Robyn Williams: Would it be possible to go to a museum which has a collection of Bogong moths and
see whether in the old days there was less arsenic?

Susan Lawler: That's a really good question. We're analysing single moths for the first time, Ken
Green put 50 or 60 moths together and smooshed them up and analysed the arsenic, because each moth
is rather small, so our technique will give us a baseline of what the moth levels of arsenic are
from different mountains across Australia. And we're also looking at different chemicals because
arsenic comes linked to companion chemicals like lead or caesium or magnesium, and each of those
companion chemicals can give you a clue as to the original source. So yes, that's an interesting
idea and I think we'd like to do that someday.

Robyn Williams: In the meantime I suppose we'd better stop eating moths really, Aboriginal people,
ourselves and so on?

Susan Lawler: Well, we have tried very hard not to frighten people overly. It is true that if you
were going up and spending the summer on the Alps and eating nothing but moths, as was done in the
olden days, that would probably not be advised, but we're not yet ready to say that the levels of
arsenic are at a toxic level for humans, although that is one of the questions that we're trying to
learn about.

Robyn Williams: Going back to those sheer numbers, of course legendary, flying over Australia, and
it's the nature of large populations to breed like that so that some survive because, as you say,
if you're the dinner of so many different creatures there's safety in numbers. But they themselves,
to get those numbers, must be eating something else. What's the secret of their amazing population?

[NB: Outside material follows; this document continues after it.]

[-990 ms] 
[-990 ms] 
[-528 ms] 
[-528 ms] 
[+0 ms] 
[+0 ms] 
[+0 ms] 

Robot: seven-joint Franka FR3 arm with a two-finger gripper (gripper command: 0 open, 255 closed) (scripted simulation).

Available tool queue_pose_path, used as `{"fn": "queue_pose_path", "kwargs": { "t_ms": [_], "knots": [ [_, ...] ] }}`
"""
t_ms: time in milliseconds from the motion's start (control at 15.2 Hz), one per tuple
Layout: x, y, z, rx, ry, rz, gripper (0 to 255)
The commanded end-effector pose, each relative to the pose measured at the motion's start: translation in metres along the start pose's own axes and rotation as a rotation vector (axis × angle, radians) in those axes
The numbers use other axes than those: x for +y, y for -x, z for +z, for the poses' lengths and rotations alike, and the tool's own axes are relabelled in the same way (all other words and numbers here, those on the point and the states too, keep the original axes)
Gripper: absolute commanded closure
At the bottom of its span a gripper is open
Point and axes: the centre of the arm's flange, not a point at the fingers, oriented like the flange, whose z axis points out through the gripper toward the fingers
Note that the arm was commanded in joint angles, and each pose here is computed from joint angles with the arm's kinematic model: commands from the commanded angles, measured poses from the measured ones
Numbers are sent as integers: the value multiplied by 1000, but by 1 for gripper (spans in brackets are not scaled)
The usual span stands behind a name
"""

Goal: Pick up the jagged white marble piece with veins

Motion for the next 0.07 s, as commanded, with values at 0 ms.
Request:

Susan Lawler: Well, they eat as caterpillars and they eat the roots of grasses. So they're grazers,
they just eat plants, and that makes sense, most of the animals that are really common on our
planet are grazers; look at cows.

Robyn Williams: So when will you know, when can I come back to check with your student? She's in

Susan Lawler: Yes, Pettina Love is my PhD student in Albury-Wodonga. If you want to learn about the
project she says to Google 'love moth' and it will come up as one of the top ten pages.

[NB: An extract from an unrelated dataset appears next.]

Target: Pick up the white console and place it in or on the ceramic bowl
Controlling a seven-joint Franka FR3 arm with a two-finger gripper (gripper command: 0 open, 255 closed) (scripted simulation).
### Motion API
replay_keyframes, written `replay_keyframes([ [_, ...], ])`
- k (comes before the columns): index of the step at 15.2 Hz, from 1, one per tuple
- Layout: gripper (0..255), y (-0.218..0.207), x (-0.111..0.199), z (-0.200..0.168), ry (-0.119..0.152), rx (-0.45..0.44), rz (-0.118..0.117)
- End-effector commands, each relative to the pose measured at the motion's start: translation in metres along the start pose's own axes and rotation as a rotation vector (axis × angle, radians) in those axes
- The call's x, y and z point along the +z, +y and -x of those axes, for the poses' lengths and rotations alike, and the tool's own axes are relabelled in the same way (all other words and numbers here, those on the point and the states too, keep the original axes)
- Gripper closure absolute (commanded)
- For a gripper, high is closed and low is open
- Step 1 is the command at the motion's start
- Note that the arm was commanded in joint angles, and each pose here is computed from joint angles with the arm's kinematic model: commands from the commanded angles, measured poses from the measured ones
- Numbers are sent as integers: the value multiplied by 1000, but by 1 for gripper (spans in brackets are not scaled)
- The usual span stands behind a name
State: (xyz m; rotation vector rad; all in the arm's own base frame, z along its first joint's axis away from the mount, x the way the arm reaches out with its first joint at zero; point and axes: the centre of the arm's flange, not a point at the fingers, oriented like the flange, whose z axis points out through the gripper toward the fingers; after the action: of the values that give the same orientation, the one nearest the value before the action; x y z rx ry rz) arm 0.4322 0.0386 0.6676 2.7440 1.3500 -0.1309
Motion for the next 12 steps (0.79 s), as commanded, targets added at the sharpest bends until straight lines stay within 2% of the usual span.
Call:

Robyn Williams: 'Love moth'?

Susan Lawler: Yes, her surname is Love and she works on moths.

Robyn Williams: Oh, I see, although I can imagine that if you Google something like that you could
find yourself compromised with all sorts of strange sites.

Susan Lawler: I assure you, you will be fine. We've actually got laboratory analyses coming back in
the next couple of weeks, and with a few manipulations through the computer and some head
scratching we'll know in a few months what we think is going on.

Robyn Williams: And when they find out, we'll let you know. Sue Lawler at the La Trobe campus in
Albury-Wodonga where she's a senior lecturer in genetics. So don't scoff too many Bogongs this
year. They take off in a few weeks in spring.